→ **WORK TO COMPLETE**:
Which of the lines in the listing that follows hold "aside"? Pull each one out.
Segment Start: MATERIAL FOR THE TASK
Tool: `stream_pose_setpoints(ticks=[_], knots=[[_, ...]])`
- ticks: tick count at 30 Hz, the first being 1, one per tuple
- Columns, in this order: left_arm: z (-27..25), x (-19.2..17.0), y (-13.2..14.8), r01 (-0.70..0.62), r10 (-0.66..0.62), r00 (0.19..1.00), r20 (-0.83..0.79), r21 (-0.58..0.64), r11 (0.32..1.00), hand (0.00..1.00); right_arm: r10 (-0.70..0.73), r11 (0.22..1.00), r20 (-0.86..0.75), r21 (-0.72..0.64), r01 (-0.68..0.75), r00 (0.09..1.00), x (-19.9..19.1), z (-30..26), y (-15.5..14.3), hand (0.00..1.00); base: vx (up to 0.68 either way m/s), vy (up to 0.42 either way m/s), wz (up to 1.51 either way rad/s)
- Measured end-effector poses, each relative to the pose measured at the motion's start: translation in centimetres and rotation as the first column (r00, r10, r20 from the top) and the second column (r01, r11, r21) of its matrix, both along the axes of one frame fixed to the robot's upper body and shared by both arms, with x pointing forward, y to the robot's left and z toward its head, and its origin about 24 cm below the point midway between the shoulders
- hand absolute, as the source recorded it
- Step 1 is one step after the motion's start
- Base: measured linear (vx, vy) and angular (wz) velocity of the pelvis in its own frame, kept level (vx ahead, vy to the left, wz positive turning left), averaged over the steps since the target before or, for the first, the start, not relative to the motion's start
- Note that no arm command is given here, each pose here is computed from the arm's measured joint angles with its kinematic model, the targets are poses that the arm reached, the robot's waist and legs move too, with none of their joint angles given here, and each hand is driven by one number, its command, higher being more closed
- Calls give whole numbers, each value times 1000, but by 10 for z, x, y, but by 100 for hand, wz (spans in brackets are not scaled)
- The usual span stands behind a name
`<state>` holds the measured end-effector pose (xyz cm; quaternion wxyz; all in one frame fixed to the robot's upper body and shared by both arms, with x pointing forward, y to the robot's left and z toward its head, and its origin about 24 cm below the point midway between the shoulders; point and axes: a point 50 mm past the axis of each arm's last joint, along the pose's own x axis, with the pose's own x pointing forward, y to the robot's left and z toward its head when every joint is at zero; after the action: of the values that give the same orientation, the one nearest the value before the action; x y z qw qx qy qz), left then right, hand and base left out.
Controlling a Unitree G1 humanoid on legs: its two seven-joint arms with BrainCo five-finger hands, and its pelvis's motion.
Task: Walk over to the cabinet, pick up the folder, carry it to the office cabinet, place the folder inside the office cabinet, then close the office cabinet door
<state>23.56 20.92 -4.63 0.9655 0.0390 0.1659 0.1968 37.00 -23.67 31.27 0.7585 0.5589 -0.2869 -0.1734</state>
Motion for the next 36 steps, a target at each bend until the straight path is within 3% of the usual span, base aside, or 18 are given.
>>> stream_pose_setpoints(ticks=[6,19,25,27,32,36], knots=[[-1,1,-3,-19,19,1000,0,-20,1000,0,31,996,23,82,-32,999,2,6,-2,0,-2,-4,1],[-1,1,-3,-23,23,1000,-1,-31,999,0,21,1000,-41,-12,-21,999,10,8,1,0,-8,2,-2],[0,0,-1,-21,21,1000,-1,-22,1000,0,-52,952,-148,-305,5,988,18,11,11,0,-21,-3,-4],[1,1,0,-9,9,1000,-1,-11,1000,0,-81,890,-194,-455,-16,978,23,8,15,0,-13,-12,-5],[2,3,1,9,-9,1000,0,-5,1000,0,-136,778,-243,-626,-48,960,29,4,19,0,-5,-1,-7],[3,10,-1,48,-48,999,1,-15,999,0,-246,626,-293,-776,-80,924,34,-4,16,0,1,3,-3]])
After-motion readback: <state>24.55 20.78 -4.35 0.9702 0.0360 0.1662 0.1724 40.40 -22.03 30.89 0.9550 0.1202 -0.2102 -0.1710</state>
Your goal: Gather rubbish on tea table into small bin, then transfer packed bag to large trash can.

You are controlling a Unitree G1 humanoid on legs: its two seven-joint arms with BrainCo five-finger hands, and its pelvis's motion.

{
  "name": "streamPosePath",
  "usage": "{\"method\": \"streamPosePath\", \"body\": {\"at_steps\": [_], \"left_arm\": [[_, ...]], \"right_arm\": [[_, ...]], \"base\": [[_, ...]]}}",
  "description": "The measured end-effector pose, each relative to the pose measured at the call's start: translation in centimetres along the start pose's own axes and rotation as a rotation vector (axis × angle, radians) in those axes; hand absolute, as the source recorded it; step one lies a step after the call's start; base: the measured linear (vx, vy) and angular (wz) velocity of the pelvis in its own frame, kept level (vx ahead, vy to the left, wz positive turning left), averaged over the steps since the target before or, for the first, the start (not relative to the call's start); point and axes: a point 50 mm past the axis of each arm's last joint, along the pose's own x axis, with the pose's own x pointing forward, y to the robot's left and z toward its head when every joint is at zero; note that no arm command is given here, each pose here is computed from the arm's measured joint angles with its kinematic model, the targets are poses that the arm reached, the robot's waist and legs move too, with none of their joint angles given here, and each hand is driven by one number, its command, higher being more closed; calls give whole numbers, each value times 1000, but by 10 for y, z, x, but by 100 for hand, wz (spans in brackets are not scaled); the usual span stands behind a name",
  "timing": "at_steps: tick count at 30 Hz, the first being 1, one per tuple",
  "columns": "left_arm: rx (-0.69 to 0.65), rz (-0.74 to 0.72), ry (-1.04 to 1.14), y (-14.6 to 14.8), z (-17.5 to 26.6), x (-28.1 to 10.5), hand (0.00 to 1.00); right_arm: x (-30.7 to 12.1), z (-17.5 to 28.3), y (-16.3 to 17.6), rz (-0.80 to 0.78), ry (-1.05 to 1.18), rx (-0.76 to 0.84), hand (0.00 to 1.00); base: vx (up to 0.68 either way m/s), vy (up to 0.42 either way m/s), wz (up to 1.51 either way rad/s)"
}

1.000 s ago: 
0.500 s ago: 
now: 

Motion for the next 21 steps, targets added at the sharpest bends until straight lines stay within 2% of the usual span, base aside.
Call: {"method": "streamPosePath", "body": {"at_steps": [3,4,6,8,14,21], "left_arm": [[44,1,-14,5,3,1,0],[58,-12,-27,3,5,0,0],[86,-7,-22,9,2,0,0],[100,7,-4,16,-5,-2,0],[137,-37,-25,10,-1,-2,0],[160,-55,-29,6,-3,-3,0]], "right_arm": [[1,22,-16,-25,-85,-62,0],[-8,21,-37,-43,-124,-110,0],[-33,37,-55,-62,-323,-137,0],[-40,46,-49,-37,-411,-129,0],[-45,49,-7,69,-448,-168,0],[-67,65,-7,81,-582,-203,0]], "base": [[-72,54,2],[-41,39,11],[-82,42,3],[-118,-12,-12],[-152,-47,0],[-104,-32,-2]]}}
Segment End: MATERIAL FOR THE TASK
→ **EXERCISE OUTPUT**:
Motion for the next 36 steps, a target at each bend until the straight path is within 3% of the usual span, base aside, or 18 are given.
Motion for the next 21 steps, targets added at the sharpest bends until straight lines stay within 2% of the usual span, base aside.

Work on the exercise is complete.